Apache Flink - streaming app doesn't start from checkpoint after stop and start

1.1k views Asked by At

I have the following Flink streaming application running locally, written with the SQL API:

object StreamingKafkaJsonsToCsvLocalFs {

  val brokers = "localhost:9092"
  val topic = "test-topic"
  val consumerGroupId = "test-consumer"
  val kafkaTableName = "KafKaTable"
  val targetTable = "TargetCsv"
  val targetPath = f"file://${new java.io.File(".").getCanonicalPath}/kafka-to-fs-csv"

  def generateKafkaTableDDL(): String = {
    s"""
       |CREATE TABLE $kafkaTableName (
       |  `kafka_offset` BIGINT METADATA FROM 'offset',
       |  `seller_id` STRING
       |) WITH (
       |  'connector' = 'kafka',
       |  'topic' = '$topic',
       |  'properties.bootstrap.servers' = 'localhost:9092',
       |  'properties.group.id' = '$consumerGroupId',
       |  'scan.startup.mode' = 'earliest-offset',
       |  'format' = 'json'
       |)
       |""".stripMargin
  }

  def generateTargetTableDDL(): String = {
    s"""
       |CREATE TABLE $targetTable (
       |  `kafka_offset` BIGINT,
       |  `seller_id` STRING
       |  )
       |WITH (
       |  'connector' = 'filesystem',
       |  'path' = '$targetPath',
       |  'format' = 'csv',
       |  'sink.rolling-policy.rollover-interval' = '10 seconds',
       |  'sink.rolling-policy.check-interval' = '1 seconds'
       |)
       |""".stripMargin
  }

  def main(args: Array[String]): Unit = {
    val env = StreamExecutionEnvironment.createLocalEnvironmentWithWebUI()
    env.enableCheckpointing(1000)
    env.getCheckpointConfig.setCheckpointingMode(CheckpointingMode.EXACTLY_ONCE)
    env.getCheckpointConfig.setCheckpointStorage(s"$targetPath/checkpoints")

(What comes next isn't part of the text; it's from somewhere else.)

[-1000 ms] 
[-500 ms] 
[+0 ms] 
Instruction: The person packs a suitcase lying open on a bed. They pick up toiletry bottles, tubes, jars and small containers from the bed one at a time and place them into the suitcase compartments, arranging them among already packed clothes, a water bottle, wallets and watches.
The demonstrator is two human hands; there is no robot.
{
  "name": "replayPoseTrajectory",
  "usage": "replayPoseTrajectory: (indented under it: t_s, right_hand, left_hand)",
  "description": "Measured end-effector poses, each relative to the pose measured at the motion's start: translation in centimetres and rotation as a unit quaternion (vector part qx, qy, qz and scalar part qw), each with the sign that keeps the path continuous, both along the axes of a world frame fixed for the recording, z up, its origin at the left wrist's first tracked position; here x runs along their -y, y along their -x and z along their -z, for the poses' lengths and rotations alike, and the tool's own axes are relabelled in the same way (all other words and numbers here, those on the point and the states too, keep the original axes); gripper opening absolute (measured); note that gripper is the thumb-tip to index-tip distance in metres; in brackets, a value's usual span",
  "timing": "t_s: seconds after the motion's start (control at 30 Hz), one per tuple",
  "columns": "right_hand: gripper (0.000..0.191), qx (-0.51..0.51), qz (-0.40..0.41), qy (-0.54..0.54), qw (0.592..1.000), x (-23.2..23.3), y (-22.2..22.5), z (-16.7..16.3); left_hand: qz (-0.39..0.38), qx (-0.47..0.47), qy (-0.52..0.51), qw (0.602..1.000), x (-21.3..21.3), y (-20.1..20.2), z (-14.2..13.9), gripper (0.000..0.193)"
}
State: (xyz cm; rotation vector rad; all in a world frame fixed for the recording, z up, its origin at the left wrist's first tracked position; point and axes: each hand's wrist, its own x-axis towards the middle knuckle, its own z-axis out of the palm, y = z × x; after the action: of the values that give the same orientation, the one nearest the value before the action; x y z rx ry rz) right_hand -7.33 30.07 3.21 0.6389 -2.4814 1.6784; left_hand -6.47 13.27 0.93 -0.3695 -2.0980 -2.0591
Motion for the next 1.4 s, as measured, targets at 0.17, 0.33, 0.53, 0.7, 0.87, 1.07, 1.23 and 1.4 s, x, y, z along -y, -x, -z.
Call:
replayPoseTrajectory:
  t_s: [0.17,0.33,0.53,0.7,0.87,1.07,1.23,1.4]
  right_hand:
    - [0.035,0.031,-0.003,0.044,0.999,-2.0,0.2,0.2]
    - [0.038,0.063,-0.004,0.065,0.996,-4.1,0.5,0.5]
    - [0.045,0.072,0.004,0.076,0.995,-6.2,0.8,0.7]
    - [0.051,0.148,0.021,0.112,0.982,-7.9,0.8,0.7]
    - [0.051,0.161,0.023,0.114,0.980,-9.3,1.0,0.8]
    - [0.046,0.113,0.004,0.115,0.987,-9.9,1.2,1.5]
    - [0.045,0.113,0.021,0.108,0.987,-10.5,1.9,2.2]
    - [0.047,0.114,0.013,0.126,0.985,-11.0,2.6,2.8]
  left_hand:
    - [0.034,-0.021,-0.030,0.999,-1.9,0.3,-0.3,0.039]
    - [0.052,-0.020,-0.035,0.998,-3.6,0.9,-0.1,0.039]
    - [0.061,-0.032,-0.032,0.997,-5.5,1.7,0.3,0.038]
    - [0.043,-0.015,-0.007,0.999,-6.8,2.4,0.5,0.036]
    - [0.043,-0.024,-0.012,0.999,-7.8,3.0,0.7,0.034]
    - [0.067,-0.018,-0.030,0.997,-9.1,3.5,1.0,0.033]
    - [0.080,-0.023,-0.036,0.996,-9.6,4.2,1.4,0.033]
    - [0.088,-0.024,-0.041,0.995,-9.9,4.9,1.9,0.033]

    val settings = EnvironmentSettings.newInstance()
      .inStreamingMode()
      .build()

    val tblEnv = StreamTableEnvironment.create(env, settings)

    tblEnv.executeSql(generateKafkaTableDDL())
    tblEnv.executeSql(generateTargetTableDDL())

    tblEnv.from(kafkaTableName).executeInsert(targetTable).await()
    tblEnv.executeSql("kafka-json-to-fs")
  }
}

As you can see, the checkpointing is enabled and when I execute this application I see that the checkpoint folder is created and populated.

The problem that I am facing with is -- when I stop&start my application (from the IDE) I expect it to start from the same point it stopped in the previous execution but instead I see that it consumes all the offsets from the earliest offset in the topic (I see it from the new generated output files that contain zero offset although the previous run processed those offsets).

What am I missing about checkpointing in Flink? I would expect it to be exactly once.

1

There are 1 answers

5
David Anderson On BEST ANSWER

Flink only restarts from a checkpoint when recovering from a failure, or when explicitly restarted from a retained checkpoint via the command line or REST API. Otherwise, the KafkaSource starts from the offsets configured in the code, which defaults to the earliest offsets.

If you have no other state, you could instead rely on the committed offsets as the source of truth, and configure the Kafka connector to use the committed offsets as the starting position.


Flink's fault tolerance via checkpointing isn't designed to support mini-cluster deployments like the one used when running in an IDE. Normally the job manager and task managers are running in separate processes, and the job manager can detect that a task manager has failed, and can arrange for a restart.